• _Description of the task_
Write out all of the data without omission, exactly as shown.

• _Stored data_
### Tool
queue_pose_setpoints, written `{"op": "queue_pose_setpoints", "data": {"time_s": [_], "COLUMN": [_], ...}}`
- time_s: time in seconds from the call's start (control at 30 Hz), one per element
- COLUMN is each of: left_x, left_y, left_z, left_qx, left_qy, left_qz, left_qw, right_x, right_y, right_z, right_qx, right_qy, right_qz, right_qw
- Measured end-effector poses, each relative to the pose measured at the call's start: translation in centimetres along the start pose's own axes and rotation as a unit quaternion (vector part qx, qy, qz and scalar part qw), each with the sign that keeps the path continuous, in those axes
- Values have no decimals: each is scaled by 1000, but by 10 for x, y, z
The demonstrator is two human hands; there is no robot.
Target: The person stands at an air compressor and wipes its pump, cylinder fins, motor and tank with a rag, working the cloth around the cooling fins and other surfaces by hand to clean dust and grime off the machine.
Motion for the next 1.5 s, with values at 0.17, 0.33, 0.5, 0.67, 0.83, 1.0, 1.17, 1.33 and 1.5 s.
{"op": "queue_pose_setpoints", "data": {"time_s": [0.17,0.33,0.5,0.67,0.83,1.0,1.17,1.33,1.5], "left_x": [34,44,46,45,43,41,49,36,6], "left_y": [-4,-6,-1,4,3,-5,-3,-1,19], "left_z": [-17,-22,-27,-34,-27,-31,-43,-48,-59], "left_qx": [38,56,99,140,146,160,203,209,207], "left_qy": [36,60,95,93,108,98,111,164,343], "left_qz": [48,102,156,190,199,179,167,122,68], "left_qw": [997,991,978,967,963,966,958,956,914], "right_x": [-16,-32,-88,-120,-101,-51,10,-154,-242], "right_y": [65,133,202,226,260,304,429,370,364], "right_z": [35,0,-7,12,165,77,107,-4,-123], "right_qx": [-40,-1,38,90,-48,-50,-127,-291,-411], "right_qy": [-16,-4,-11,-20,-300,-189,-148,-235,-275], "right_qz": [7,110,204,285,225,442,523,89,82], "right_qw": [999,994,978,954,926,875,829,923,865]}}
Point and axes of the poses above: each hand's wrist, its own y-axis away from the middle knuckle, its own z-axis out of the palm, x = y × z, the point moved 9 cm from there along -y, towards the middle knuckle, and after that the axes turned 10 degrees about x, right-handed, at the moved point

• _Your response_
### Tool
queue_pose_setpoints, written `{"op": "queue_pose_setpoints", "data": {"time_s": [_], "COLUMN": [_], ...}}`
- time_s: time in seconds from the call's start (control at 30 Hz), one per element
- COLUMN is each of: left_x, left_y, left_z, left_qx, left_qy, left_qz, left_qw, right_x, right_y, right_z, right_qx, right_qy, right_qz, right_qw
- Measured end-effector poses, each relative to the pose measured at the call's start: translation in centimetres along the start pose's own axes and rotation as a unit quaternion (vector part qx, qy, qz and scalar part qw), each with the sign that keeps the path continuous, in those axes
- Values have no decimals: each is scaled by 1000, but by 10 for x, y, z
The demonstrator is two human hands; there is no robot.
Target: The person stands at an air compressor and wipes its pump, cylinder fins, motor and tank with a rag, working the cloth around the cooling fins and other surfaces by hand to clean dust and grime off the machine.
Motion for the next 1.5 s, with values at 0.17, 0.33, 0.5, 0.67, 0.83, 1.0, 1.17, 1.33 and 1.5 s.
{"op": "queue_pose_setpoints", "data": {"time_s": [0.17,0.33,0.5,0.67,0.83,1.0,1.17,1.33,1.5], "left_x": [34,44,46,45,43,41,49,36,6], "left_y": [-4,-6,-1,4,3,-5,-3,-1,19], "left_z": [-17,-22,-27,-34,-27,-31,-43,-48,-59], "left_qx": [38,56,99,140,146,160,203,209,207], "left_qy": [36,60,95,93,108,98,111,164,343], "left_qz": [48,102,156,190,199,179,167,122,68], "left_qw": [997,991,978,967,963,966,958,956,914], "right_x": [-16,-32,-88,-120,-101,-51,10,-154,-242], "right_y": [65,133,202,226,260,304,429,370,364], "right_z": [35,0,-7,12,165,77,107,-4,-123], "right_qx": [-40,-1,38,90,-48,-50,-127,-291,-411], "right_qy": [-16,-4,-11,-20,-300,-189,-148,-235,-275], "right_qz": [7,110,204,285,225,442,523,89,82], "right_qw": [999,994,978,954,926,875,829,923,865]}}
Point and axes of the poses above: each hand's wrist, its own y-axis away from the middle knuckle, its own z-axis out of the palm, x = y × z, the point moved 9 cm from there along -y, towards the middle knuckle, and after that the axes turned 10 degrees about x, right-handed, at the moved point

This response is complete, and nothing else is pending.